• Data shown:
+ + + + + + +

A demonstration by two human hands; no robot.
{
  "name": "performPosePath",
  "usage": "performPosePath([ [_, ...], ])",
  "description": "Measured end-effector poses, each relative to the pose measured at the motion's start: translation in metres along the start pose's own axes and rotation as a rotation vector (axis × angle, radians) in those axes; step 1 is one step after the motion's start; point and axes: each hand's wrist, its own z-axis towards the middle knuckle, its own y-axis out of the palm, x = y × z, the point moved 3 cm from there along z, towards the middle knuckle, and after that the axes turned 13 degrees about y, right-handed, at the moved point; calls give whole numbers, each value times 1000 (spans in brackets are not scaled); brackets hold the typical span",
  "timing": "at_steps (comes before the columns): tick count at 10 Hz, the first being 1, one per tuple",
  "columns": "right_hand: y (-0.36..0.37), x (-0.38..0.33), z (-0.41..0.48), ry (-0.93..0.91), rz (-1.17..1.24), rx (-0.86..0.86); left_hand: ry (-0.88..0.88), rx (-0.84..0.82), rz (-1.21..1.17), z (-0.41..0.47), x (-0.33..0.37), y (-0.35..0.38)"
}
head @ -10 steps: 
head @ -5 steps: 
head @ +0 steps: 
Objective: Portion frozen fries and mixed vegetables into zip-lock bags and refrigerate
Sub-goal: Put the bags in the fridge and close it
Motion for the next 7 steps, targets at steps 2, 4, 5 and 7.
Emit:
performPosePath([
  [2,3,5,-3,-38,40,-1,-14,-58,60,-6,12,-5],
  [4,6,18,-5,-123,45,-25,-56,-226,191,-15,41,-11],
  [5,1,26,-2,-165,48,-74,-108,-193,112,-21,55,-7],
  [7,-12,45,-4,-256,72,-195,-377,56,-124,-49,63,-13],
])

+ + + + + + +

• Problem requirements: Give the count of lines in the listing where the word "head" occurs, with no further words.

• Task response: 3